THE COOLER

One of my favorite quotes from the founding era – which, like any tale of the Founders' wit and wisdom, may be apocryphal – is Washington's explanation to a skeptical Thomas Jefferson about the advantages of a bicameral legislature and specifically of a House designed for rapid action paired with a slow-moving Senate. GW is said to have asked Jefferson, "Why did you set your tea on the table before drinking it?" to which Jefferson said, "To cool it; my throat is not made of brass." Having made the point, Washington told his friend, "So it is with the legislature. The House is where we make our tea and the Senate is where we let it cool so we might drink it." I have repeated this tale to many Intro to American Government classes but I am starting to feel like both George and I are liars. The House is still where we make our tea, but the Senate is now where we send it until one of two outcomes: either 40% of the chamber decides that no one will be having tea or it gets so cold that no one in their right mind would want to drink it anymore.
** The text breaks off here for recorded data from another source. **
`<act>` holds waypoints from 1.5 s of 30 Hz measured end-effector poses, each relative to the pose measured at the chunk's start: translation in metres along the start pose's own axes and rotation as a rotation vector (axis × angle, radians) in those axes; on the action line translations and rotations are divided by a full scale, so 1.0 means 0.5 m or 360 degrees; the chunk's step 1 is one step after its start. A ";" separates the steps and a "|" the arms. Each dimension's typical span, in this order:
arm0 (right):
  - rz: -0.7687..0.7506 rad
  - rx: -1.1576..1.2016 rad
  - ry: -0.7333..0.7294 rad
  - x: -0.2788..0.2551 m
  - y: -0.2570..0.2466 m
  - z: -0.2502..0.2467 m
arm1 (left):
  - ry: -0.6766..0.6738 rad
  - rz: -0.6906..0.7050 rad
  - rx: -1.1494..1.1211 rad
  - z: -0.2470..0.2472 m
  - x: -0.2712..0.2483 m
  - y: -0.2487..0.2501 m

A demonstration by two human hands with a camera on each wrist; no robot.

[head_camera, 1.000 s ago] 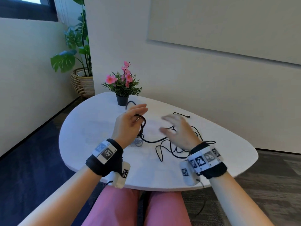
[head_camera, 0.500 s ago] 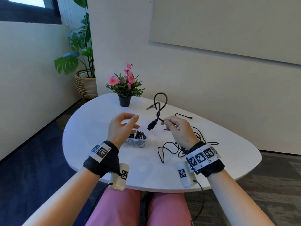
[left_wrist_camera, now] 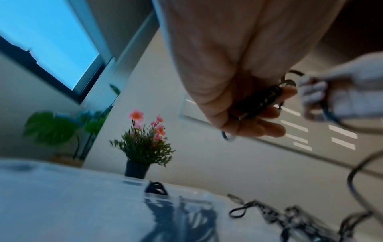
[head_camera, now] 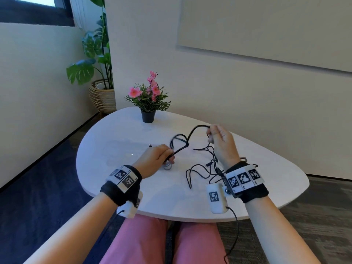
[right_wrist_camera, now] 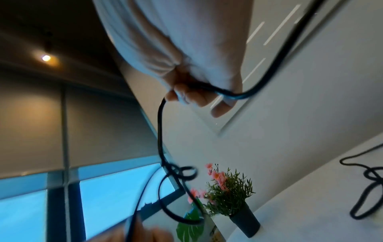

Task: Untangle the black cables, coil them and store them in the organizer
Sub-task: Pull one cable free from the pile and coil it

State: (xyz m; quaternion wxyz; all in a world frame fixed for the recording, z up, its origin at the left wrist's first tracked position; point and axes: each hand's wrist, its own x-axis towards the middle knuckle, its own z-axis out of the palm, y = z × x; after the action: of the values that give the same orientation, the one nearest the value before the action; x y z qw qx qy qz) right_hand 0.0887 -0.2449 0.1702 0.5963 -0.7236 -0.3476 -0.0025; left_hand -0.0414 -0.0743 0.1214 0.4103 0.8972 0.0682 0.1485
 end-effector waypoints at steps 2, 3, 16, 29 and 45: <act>0.0050 0.0162 0.0177 0.015 0.001 -0.015 | -0.0022 0.0057 0.0310 -0.001 -0.011 -0.020; 0.0048 0.0179 0.0228 0.020 0.002 -0.023 | -0.0004 0.0054 0.0386 -0.002 -0.016 -0.033; 0.0138 0.0176 0.0391 0.036 0.018 -0.097 | 0.0206 0.0116 0.1213 -0.061 -0.055 -0.162; 0.0160 0.0550 -0.0078 0.018 -0.020 0.042 | -0.0124 0.0433 0.1520 0.063 -0.010 -0.043; 0.0132 -0.1130 -0.0687 -0.010 0.082 -0.010 | 0.0494 -0.0321 -0.0942 -0.035 0.020 0.013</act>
State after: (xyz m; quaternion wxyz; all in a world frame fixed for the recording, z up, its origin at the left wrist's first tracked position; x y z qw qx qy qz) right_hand 0.1077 -0.2539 0.1343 0.2228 -0.8816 -0.4127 0.0537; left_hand -0.0377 -0.0638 0.1392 0.6500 0.6948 0.1720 0.2553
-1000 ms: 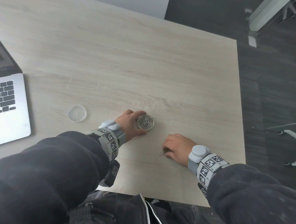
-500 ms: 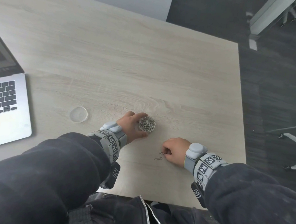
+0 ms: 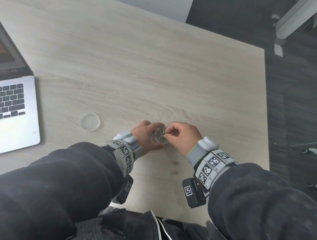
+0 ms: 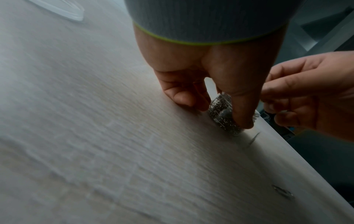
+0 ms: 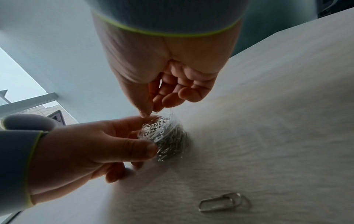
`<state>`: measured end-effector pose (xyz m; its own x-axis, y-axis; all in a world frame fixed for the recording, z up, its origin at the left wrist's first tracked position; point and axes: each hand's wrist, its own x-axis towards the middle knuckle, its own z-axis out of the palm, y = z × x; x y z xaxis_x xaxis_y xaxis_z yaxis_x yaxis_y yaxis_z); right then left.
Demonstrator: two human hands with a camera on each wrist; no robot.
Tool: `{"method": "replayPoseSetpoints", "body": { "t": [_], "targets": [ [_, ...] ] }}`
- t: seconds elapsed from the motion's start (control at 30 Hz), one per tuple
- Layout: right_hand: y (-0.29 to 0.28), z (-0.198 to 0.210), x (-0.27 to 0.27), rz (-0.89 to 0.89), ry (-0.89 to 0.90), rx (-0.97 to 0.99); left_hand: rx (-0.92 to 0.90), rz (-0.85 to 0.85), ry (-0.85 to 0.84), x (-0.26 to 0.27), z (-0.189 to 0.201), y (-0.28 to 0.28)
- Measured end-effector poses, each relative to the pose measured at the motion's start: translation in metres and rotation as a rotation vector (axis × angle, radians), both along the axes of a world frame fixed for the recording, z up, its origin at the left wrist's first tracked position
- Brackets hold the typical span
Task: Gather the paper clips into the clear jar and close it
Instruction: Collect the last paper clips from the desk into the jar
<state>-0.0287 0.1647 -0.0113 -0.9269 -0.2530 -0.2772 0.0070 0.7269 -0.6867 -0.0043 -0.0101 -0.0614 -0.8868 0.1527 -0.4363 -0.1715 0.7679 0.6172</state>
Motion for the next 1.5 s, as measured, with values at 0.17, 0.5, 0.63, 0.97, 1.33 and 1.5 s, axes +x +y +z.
{"method": "replayPoseSetpoints", "body": {
  "t": [0.17, 0.5, 0.63, 0.97, 1.33, 1.5],
  "targets": [
    [0.007, -0.005, -0.003, -0.004, 0.024, -0.005, 0.019, 0.013, 0.003, 0.000, -0.002, -0.001],
    [0.070, -0.021, 0.017, 0.212, -0.033, 0.278, 0.004, -0.006, -0.002, -0.001, -0.001, -0.003],
    [0.065, -0.024, 0.024, 0.416, 0.015, 0.305, 0.005, -0.002, 0.008, -0.001, -0.002, -0.002],
    [0.069, -0.026, 0.047, 0.577, -0.048, 0.397, -0.015, -0.008, 0.016, 0.000, -0.001, -0.001],
    [0.056, -0.027, 0.059, 0.491, -0.020, 0.414, -0.029, -0.002, 0.016, 0.002, -0.002, 0.001],
    [0.051, -0.026, 0.056, 0.373, -0.117, 0.415, -0.027, -0.004, 0.008, 0.001, -0.002, 0.001]
  ]
}}
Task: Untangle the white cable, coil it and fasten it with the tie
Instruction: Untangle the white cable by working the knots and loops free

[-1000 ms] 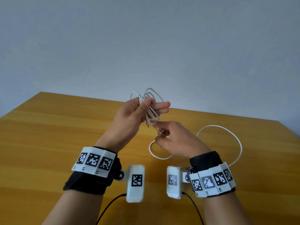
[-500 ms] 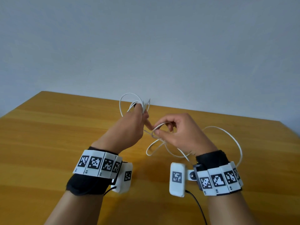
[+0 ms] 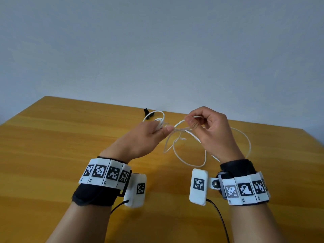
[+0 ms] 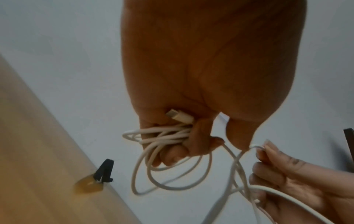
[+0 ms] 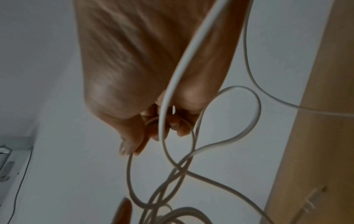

The current debacle with the President's healthcare legislation should be provoking discussion about the efficacy of our legislative system overall, as it is becoming apparent that as the two parties have polarized the Senate has become an all-or-nothing game of Russian roulette in which the majority either rams legislation through the minority or a coalition of just two out of every five Senators can bring the proceedings of the entire body to a grinding halt. In other words, our government is "broken" not ideologically but institutionally; the current political realities have rendered the Senate's rules, well-intentioned and lofty they may be, ineffectual or worse.

The House is designed to produce legislation rapidly; its two-year terms and simple, majority-based rules reflect its character as an institution designed for efficiency and to reflect trends in public opinion. Public opinion being wrongheaded or dangerous much of the time, the Senate exists to apply the brakes. In other words, let's think about this for a second before we make it law.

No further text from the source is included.